» TASK DIRECTIONS
Copy out, exactly, the first line of the entries below and every line after it through the one containing "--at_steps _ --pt".

» RECORDS
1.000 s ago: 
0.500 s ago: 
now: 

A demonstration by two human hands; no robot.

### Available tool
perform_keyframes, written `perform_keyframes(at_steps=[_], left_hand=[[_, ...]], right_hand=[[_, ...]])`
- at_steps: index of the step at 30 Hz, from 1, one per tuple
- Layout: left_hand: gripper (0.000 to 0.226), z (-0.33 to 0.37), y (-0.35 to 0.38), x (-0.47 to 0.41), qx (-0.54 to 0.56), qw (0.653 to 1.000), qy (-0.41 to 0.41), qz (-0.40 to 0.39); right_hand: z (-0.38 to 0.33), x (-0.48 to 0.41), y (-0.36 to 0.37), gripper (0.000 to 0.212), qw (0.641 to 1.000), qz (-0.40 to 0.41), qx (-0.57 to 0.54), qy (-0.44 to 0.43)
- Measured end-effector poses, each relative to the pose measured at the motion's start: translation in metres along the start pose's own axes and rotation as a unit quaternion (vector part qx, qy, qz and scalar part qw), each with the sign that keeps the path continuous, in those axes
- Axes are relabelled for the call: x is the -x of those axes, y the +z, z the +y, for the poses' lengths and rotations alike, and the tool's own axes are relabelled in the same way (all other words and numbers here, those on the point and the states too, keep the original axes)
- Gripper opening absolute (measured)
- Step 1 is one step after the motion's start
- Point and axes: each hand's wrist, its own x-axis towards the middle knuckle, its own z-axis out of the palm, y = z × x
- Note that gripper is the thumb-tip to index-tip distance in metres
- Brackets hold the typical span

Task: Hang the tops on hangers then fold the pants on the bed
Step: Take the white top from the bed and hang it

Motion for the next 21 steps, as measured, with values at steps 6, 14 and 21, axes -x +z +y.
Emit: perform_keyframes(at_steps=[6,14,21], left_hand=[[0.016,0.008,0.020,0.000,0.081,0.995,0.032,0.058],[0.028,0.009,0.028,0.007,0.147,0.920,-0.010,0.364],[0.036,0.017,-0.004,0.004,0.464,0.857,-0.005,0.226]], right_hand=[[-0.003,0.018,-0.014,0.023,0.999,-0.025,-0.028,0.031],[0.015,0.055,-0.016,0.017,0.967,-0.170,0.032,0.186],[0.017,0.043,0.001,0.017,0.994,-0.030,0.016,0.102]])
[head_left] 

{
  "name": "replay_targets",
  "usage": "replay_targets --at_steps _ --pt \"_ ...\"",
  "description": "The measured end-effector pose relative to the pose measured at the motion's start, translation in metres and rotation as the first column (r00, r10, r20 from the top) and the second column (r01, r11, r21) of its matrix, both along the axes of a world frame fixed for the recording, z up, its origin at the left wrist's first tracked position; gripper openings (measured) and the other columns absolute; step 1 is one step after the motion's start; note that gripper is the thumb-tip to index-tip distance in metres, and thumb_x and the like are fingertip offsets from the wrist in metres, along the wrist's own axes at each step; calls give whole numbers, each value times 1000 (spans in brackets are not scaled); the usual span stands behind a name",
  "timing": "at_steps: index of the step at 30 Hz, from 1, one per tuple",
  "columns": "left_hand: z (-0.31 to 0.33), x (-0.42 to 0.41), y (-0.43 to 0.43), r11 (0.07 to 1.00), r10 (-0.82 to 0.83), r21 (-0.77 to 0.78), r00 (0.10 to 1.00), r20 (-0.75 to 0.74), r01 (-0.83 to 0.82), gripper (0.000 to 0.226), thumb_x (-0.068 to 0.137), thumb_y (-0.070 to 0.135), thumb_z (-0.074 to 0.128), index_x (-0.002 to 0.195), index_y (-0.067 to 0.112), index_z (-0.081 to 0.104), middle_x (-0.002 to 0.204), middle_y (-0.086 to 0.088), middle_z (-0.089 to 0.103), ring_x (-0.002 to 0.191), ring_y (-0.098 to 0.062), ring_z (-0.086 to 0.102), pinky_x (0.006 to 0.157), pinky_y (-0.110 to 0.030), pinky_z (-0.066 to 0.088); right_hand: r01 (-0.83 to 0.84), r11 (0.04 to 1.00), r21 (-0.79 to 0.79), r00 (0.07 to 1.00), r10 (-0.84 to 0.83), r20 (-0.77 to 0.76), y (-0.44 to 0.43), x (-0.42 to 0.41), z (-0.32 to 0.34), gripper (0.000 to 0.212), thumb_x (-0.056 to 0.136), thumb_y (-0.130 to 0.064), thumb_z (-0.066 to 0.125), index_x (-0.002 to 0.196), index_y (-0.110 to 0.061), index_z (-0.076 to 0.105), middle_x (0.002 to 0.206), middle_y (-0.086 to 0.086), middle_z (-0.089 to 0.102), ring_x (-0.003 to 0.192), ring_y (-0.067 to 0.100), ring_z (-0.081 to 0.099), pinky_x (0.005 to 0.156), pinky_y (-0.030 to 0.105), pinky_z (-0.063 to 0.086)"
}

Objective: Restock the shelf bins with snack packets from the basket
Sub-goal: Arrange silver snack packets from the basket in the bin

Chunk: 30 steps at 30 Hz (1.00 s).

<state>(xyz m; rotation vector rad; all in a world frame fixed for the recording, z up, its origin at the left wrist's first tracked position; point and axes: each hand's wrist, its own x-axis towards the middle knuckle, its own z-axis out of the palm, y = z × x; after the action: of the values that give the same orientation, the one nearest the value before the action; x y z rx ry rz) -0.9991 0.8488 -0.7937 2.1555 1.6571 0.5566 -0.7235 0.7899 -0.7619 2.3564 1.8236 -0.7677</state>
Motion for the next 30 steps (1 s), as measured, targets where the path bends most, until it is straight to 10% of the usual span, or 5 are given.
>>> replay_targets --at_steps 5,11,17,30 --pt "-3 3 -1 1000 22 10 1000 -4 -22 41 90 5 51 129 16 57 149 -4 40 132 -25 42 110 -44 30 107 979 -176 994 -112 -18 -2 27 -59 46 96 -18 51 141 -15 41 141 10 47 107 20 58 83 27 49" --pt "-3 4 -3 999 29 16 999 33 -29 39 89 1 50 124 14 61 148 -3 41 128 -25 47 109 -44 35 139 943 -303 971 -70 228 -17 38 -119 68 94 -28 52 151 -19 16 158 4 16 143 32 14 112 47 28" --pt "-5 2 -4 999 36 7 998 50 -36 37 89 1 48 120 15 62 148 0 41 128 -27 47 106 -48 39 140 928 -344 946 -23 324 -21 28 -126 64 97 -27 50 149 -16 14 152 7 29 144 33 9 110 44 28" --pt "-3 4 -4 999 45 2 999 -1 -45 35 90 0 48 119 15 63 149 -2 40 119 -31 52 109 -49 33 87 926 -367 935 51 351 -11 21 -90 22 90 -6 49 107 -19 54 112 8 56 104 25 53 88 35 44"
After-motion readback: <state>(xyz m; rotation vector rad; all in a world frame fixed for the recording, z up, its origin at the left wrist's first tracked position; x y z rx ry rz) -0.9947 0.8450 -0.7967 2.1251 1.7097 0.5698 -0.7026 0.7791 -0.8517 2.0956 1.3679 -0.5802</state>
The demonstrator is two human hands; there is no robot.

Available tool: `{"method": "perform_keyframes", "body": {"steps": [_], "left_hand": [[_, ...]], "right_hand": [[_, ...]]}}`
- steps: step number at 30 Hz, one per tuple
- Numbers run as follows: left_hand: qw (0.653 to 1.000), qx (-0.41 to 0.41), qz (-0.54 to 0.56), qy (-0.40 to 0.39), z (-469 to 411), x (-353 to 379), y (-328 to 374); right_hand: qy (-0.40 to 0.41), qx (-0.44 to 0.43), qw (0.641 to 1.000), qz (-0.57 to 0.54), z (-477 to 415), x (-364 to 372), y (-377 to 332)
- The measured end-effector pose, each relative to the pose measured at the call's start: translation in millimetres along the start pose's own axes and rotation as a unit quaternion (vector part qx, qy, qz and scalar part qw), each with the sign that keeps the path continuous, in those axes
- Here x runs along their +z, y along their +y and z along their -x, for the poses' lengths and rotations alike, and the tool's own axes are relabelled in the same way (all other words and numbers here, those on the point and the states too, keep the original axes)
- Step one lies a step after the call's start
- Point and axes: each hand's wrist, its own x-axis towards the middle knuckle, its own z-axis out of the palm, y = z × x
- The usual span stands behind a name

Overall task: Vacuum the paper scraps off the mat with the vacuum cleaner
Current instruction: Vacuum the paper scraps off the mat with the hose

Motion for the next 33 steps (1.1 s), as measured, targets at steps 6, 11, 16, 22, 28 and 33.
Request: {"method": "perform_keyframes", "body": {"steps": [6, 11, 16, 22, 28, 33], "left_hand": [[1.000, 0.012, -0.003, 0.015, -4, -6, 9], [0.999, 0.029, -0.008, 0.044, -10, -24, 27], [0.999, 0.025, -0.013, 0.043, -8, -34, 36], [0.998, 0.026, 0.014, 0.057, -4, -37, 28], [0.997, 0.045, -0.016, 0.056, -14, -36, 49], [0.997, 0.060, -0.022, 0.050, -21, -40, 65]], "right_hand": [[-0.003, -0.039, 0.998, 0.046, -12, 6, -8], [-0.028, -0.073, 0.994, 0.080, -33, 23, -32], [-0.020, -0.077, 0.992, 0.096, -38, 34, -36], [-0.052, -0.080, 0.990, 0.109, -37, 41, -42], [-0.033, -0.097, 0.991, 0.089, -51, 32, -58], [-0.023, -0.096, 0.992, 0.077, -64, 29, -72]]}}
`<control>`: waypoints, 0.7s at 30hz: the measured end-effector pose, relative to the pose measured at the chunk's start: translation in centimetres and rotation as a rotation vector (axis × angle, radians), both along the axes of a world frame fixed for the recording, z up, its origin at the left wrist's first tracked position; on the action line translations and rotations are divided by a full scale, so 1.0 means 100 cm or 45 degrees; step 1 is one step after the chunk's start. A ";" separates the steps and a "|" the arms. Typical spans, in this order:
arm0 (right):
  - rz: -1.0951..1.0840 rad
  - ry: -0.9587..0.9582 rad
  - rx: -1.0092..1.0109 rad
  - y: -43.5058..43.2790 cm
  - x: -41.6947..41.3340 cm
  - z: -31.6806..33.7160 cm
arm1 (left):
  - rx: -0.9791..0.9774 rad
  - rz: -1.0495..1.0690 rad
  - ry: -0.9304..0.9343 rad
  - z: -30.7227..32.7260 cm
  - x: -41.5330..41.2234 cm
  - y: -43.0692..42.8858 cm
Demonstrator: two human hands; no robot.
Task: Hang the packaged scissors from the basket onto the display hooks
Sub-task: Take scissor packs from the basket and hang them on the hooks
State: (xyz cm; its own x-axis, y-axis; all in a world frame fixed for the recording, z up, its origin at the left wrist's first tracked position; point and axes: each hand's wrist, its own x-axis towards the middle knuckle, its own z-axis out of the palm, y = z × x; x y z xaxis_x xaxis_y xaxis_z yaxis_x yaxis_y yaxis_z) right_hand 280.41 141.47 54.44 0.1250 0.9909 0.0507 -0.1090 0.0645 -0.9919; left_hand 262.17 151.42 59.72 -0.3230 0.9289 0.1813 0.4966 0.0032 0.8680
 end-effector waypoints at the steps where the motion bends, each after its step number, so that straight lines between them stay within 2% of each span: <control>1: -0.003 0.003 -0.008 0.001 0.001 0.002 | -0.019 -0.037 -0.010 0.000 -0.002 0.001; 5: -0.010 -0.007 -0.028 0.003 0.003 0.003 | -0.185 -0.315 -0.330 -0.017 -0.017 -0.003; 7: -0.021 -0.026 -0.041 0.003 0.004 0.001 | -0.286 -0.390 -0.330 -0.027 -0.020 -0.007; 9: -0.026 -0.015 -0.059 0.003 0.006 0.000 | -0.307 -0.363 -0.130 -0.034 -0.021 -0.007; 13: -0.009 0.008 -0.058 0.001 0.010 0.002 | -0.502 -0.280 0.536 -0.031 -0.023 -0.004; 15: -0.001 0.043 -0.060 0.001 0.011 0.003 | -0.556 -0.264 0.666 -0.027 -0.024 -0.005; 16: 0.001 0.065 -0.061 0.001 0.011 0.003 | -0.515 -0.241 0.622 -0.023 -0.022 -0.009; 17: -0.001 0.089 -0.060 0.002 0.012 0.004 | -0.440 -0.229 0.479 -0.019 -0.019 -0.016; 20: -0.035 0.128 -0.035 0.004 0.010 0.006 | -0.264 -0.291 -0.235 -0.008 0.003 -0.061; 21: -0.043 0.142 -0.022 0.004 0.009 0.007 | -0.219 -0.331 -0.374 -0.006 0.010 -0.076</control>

» REPLY
1.000 s ago: 
0.500 s ago: 
now: 

A demonstration by two human hands; no robot.

### Available tool
perform_keyframes, written `perform_keyframes(at_steps=[_], left_hand=[[_, ...]], right_hand=[[_, ...]])`
- at_steps: index of the step at 30 Hz, from 1, one per tuple
- Layout: left_hand: gripper (0.000 to 0.226), z (-0.33 to 0.37), y (-0.35 to 0.38), x (-0.47 to 0.41), qx (-0.54 to 0.56), qw (0.653 to 1.000), qy (-0.41 to 0.41), qz (-0.40 to 0.39); right_hand: z (-0.38 to 0.33), x (-0.48 to 0.41), y (-0.36 to 0.37), gripper (0.000 to 0.212), qw (0.641 to 1.000), qz (-0.40 to 0.41), qx (-0.57 to 0.54), qy (-0.44 to 0.43)
- Measured end-effector poses, each relative to the pose measured at the motion's start: translation in metres along the start pose's own axes and rotation as a unit quaternion (vector part qx, qy, qz and scalar part qw), each with the sign that keeps the path continuous, in those axes
- Axes are relabelled for the call: x is the -x of those axes, y the +z, z the +y, for the poses' lengths and rotations alike, and the tool's own axes are relabelled in the same way (all other words and numbers here, those on the point and the states too, keep the original axes)
- Gripper opening absolute (measured)
- Step 1 is one step after the motion's start
- Point and axes: each hand's wrist, its own x-axis towards the middle knuckle, its own z-axis out of the palm, y = z × x
- Note that gripper is the thumb-tip to index-tip distance in metres
- Brackets hold the typical span

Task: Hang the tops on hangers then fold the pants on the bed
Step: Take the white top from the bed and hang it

Motion for the next 21 steps, as measured, with values at steps 6, 14 and 21, axes -x +z +y.
Emit: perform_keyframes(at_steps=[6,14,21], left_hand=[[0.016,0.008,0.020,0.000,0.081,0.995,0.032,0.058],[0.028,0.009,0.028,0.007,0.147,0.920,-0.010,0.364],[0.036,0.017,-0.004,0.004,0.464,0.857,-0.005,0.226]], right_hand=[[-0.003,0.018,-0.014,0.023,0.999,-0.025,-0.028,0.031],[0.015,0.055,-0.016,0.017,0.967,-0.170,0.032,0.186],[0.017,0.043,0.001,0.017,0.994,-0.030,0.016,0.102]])
[head_left] 

{
  "name": "replay_targets",
  "usage": "replay_targets --at_steps _ --pt \"_ ...\"",

No further output is needed for this exercise.